# Litter of pug puppies all dies within 3 days of birth



## emmas20040_1 (Jul 19, 2008)

Hi all, 

my pug gave birth to 4 puppies on monday started at 3pm finished by 9.30pm, all went well apart from a breech birth, diva showed no interest in any of the pups from the minute they were born, 1 pup new what to do with feeding but i had to keep diva laid down while he feed, the other 3 didn;t really seem to beable to suckle, i did try to bottle feed but again they didn;t really suck well, 

At 8am on tuesday diva popped out another puppy which was dead, i took both diva & her pups to the vet for a check up, they scanned her to check there was no more remaining pups which there wasn;t & the vet said the pups all looked ok despite not sucking well, 

At 00.30 wednesday morning i found 2 pups together dead tried to revive for abt 1hr but nothing, i purseverved with the remaing pups trying them at the nipple then trying the bottle but gradually they became weaker & weaker & pup 3 died on thursday at 2am & pup 4 died at 6am, 

Desptie keeping them in a constent warm box & tring to feed with lactol every 1-2 hrs, i also tried the honey & water mixture but they all still passed away, 

Is there anything more i could have done or done different, do you think it could have been fading puppy syndrome, 

Do you think this was a 1 off & would you breed from diva again or would the best thing be to have her spayed.


----------



## pommum (Jun 16, 2008)

It sounds like your bitch doesn't have the maternal instinct to be a brood bitch tbh, It could have been any number of reasons why the pups all passed away the main reason pups die quickly is dehydration which when a new born 
Sorry for your loss

Tiny pup like toy breeds miss one or two feeds can come on very quickly, I always make sure I have a bottle of Liquid Life Aid in the house which can be a life saver for a de-hydrated pup which showed with my friends litter of pom pups a couple of weeks ago when the bitch pup got pushed off the milk bar andmissed a couple ofeeds she started fading very quickly, I went up and gave her some life aid and her breeder kept giving it to her every hour over night and by the next morning the pup was strong enough to find themilk bar again herself.
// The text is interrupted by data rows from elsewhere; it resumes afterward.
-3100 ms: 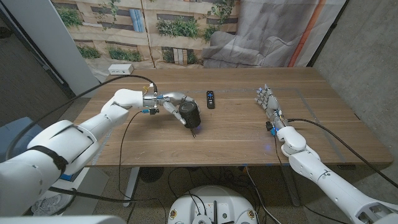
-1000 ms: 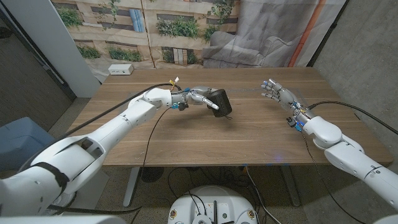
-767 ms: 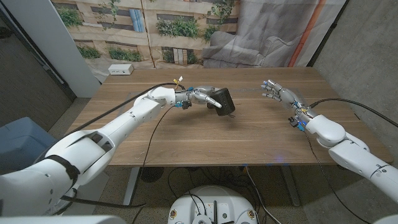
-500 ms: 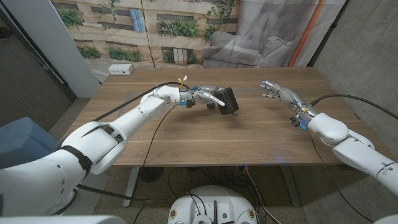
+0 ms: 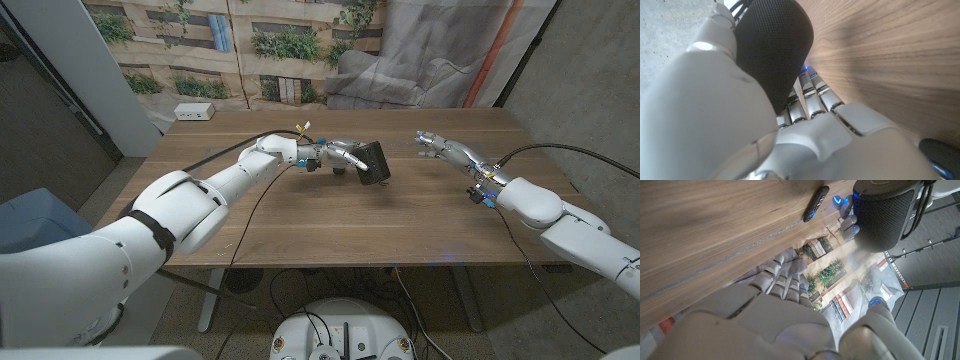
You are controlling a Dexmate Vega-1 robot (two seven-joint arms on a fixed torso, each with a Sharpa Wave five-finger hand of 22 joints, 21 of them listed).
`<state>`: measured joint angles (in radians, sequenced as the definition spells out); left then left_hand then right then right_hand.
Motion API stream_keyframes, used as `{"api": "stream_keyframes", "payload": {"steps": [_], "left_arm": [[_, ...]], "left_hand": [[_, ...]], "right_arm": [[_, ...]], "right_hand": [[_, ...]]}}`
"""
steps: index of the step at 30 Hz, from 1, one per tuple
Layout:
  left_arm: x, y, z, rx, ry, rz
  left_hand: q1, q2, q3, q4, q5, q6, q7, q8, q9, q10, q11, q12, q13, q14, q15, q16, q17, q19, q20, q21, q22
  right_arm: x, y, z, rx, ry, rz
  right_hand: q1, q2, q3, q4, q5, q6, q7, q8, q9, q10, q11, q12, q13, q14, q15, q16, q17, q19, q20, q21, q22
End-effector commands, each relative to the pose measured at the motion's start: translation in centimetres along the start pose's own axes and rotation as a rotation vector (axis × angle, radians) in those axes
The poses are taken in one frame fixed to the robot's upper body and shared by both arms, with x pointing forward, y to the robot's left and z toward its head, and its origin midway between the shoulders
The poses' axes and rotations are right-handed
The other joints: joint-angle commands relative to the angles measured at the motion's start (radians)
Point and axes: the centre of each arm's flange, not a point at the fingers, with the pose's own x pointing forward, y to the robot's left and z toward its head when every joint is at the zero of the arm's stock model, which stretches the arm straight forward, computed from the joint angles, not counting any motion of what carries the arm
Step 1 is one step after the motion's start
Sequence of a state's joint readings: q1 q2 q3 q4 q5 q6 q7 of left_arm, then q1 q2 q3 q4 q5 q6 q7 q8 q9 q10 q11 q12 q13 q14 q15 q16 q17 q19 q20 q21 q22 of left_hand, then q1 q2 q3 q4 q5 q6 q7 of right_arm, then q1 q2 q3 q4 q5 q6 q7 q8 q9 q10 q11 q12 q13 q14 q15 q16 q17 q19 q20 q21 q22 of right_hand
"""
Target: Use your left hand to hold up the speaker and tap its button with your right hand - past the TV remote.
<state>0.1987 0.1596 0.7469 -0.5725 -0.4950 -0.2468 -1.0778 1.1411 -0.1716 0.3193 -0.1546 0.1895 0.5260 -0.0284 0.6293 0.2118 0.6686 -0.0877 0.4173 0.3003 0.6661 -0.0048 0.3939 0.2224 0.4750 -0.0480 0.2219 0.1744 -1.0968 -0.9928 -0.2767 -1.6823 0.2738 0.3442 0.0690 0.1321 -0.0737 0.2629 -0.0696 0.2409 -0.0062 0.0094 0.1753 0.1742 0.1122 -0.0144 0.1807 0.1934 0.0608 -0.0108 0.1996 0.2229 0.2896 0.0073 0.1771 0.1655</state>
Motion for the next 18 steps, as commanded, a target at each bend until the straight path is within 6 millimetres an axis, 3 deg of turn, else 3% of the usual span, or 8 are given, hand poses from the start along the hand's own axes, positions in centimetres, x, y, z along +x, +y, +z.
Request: {"api": "stream_keyframes", "payload": {"steps": [1, 18], "left_arm": [[1.6, -1.3, -0.3, -0.019, -0.012, -0.043], [2.4, -2.9, -1.0, -0.053, -0.005, -0.053]], "left_hand": [[0.036, 0.219, 0.005, 0.005, 0.008, 0.194, -0.049, 0.122, 0.003, 0.141, -0.110, 0.006, 0.090, 0.068, -0.224, -0.002, 0.044, 0.010, -0.103, 0.002, 0.004], [0.025, 0.227, 0.005, 0.005, 0.007, 0.198, -0.045, 0.128, 0.003, 0.152, -0.109, 0.006, 0.093, 0.077, -0.222, -0.006, 0.041, 0.013, -0.103, 0.001, 0.004]], "right_arm": [[-0.5, 0.1, 1.3, -0.065, -0.005, 0.060], [-0.7, 0.9, 2.5, -0.153, -0.010, 0.126]], "right_hand": [[0.013, -0.008, -0.002, -0.007, 0.008, -0.019, 0.001, 0.001, 0.006, -0.013, 0.003, -0.002, 0.002, -0.014, 0.007, -0.003, 0.002, -0.011, 0.001, 0.000, 0.002], [0.022, -0.021, -0.010, -0.021, 0.014, -0.053, 0.000, 0.001, 0.007, -0.044, 0.006, -0.004, 0.003, -0.036, 0.019, -0.005, 0.001, -0.032, 0.004, -0.001, 0.002]]}}
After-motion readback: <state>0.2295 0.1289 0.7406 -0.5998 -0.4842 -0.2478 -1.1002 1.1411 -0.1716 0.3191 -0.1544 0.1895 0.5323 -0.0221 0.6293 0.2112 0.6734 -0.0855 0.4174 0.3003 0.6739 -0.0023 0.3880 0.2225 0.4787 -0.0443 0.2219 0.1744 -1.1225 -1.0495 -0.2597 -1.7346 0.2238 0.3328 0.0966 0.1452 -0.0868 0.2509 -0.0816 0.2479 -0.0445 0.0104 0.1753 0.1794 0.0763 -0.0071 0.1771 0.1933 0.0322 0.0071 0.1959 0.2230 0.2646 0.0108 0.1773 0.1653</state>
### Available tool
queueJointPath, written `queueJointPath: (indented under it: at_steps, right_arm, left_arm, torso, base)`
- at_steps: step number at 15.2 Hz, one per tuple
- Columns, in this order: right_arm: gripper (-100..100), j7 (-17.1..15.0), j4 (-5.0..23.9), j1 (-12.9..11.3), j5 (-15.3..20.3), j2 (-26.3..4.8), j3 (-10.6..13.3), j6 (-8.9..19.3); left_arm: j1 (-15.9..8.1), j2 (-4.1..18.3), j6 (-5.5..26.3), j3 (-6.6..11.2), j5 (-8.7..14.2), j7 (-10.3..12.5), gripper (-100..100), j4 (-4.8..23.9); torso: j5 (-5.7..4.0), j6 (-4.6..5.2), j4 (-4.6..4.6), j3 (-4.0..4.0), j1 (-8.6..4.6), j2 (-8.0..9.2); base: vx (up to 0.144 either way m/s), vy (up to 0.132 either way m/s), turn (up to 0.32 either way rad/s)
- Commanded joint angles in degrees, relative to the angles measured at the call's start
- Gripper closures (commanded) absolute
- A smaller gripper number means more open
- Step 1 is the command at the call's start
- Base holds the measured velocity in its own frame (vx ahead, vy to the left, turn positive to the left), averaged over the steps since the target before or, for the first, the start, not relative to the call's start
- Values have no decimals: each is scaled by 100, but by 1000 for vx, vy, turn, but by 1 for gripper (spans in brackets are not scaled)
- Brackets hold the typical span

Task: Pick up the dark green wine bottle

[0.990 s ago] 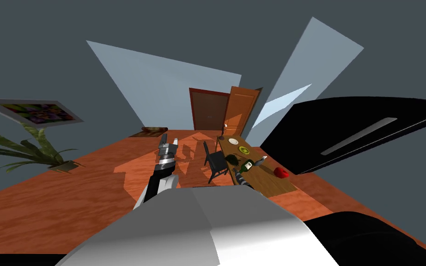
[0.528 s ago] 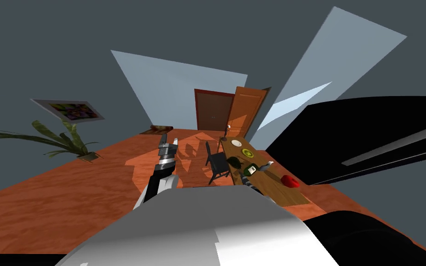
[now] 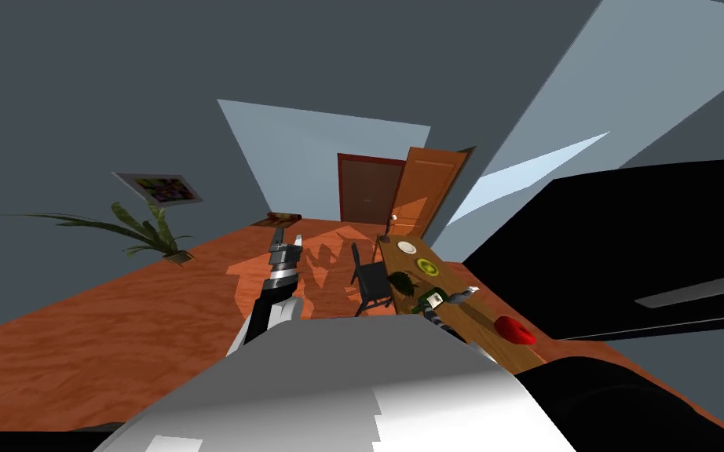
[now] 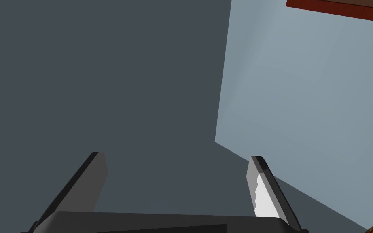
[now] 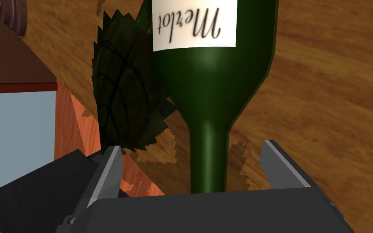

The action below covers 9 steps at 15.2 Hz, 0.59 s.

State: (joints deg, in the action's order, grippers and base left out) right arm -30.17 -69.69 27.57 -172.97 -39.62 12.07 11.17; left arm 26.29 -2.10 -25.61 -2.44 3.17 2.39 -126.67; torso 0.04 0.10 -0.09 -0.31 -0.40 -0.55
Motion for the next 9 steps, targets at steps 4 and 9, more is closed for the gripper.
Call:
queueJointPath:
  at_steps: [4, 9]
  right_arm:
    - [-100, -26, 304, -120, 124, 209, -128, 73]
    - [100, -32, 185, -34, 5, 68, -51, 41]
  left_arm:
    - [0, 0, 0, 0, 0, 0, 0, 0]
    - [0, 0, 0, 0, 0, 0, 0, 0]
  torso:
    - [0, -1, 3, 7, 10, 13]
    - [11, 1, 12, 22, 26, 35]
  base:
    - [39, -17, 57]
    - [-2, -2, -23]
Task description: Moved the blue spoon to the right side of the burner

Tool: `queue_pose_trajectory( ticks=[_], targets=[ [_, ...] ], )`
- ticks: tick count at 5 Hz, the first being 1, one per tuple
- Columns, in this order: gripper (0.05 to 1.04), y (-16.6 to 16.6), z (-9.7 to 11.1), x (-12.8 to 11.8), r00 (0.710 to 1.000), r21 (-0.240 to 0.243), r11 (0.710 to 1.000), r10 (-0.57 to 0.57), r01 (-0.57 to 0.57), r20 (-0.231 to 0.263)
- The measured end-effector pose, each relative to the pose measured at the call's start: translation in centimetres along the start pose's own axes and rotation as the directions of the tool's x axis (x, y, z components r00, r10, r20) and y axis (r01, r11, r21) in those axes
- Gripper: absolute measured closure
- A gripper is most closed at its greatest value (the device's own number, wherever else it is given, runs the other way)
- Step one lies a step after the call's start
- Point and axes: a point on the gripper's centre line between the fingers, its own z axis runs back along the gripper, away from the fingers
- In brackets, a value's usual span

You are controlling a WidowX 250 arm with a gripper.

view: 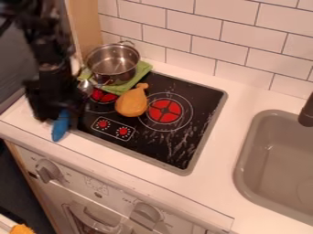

I personally would have your bitch spayed and just keep her as a happy pet, as loosing pups can be very stressful to bitches as well as yourself.

Hope this helps.

Take care
Sarah


----------



## princessx87 (Feb 26, 2009)

Also diva could have been a non-milker.

I had this with my cat princess, i know there is a difference, but the vet told us it was like a yorkie, or pug when they milk.
Princess had a litter, (Our own fault) and she lost a kitten one-by-one.
I tried everything, getting up every 2 hours, feeding, ect.. Nothing worked.
I would get diva spayed and keep her as a pet. She might be ok next time, but i wouldn't chance another 3-4 pups passing to answer my questions. I was heart-broken enough when it happened the first time.

I'm so sorry for your lost hun


----------



## Jess2308 (May 12, 2009)

pommum said:


> It sounds like your bitch doesn't have the maternal instinct to be a brood bitch tbh,


Very, very few pugs do. My pug i would class as a very good mum and it took her a week to get into the whole idea of looking after the babies herself and voluntarily feeding/cleaning them. When you have a litter of pugs you do expect to have to clean them yourself, and make them pee/poo and you do have to hold the bitches to get them to allow the pups to feed in most cases. They are just known for not having a strong maternal instinct

To the OP....

Did you check all the pups for cleft palletes? Its something that is sadly, fairly common in some lines and would explain why the 3 could not suckle and died. Most breeders who have pups with cleft palletes will have them PTS as it is the kindest thing generally as they wont thrive.

As for the other one, if it was feeding well it may just have been Fading Puppy Syndrome, we lost one with that 

Its really up to you whether you feel you want to try again with her. If you do i would advise using a different stud dog who you know has produced several HEALTHY litters. It might have just been the mixture of the genes with this litter, but you want to make sure the dog is producing well. And also have life aid on hand. It might not have helped, but we always have it in our whelping kit!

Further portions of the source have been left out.